§ **EXERCISE DIRECTIONS**:
Every line of the material below is to be printed again exactly.

§ **SUPPLIED DATA**:
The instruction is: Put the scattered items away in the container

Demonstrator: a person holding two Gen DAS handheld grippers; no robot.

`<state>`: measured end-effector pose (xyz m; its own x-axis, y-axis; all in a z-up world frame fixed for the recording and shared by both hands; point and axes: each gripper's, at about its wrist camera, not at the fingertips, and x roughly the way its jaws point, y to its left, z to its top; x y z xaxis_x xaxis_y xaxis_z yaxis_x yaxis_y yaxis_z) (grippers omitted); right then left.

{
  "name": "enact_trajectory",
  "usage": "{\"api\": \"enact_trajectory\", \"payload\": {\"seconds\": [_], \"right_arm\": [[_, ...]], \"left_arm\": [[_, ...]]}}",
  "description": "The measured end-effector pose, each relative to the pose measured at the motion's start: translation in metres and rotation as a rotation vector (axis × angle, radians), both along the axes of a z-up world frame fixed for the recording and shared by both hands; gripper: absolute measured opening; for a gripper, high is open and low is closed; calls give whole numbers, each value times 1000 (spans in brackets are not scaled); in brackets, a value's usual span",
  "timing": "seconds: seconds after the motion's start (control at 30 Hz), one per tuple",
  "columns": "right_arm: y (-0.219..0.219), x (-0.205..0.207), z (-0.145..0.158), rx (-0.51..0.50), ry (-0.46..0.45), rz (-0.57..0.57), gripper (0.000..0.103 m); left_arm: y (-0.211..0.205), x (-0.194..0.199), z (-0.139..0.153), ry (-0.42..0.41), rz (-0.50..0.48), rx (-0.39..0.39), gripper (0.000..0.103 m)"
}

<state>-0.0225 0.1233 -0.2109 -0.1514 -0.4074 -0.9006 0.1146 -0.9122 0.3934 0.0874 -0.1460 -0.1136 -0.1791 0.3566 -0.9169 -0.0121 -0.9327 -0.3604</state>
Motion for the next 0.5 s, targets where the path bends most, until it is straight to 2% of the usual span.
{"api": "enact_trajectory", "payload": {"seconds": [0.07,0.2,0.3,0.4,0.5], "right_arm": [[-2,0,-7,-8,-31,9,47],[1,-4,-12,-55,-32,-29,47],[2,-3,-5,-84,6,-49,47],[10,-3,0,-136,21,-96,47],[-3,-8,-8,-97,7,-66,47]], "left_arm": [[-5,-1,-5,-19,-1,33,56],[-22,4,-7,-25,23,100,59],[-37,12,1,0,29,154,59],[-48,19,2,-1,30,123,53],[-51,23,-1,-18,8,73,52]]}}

§ **TASK ANSWER**:
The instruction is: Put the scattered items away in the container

Demonstrator: a person holding two Gen DAS handheld grippers; no robot.

`<state>`: measured end-effector pose (xyz m; its own x-axis, y-axis; all in a z-up world frame fixed for the recording and shared by both hands; point and axes: each gripper's, at about its wrist camera, not at the fingertips, and x roughly the way its jaws point, y to its left, z to its top; x y z xaxis_x xaxis_y xaxis_z yaxis_x yaxis_y yaxis_z) (grippers omitted); right then left.

{
  "name": "enact_trajectory",
  "usage": "{\"api\": \"enact_trajectory\", \"payload\": {\"seconds\": [_], \"right_arm\": [[_, ...]], \"left_arm\": [[_, ...]]}}",
  "description": "The measured end-effector pose, each relative to the pose measured at the motion's start: translation in metres and rotation as a rotation vector (axis × angle, radians), both along the axes of a z-up world frame fixed for the recording and shared by both hands; gripper: absolute measured opening; for a gripper, high is open and low is closed; calls give whole numbers, each value times 1000 (spans in brackets are not scaled); in brackets, a value's usual span",
  "timing": "seconds: seconds after the motion's start (control at 30 Hz), one per tuple",
  "columns": "right_arm: y (-0.219..0.219), x (-0.205..0.207), z (-0.145..0.158), rx (-0.51..0.50), ry (-0.46..0.45), rz (-0.57..0.57), gripper (0.000..0.103 m); left_arm: y (-0.211..0.205), x (-0.194..0.199), z (-0.139..0.153), ry (-0.42..0.41), rz (-0.50..0.48), rx (-0.39..0.39), gripper (0.000..0.103 m)"
}

<state>-0.0225 0.1233 -0.2109 -0.1514 -0.4074 -0.9006 0.1146 -0.9122 0.3934 0.0874 -0.1460 -0.1136 -0.1791 0.3566 -0.9169 -0.0121 -0.9327 -0.3604</state>
Motion for the next 0.5 s, targets where the path bends most, until it is straight to 2% of the usual span.
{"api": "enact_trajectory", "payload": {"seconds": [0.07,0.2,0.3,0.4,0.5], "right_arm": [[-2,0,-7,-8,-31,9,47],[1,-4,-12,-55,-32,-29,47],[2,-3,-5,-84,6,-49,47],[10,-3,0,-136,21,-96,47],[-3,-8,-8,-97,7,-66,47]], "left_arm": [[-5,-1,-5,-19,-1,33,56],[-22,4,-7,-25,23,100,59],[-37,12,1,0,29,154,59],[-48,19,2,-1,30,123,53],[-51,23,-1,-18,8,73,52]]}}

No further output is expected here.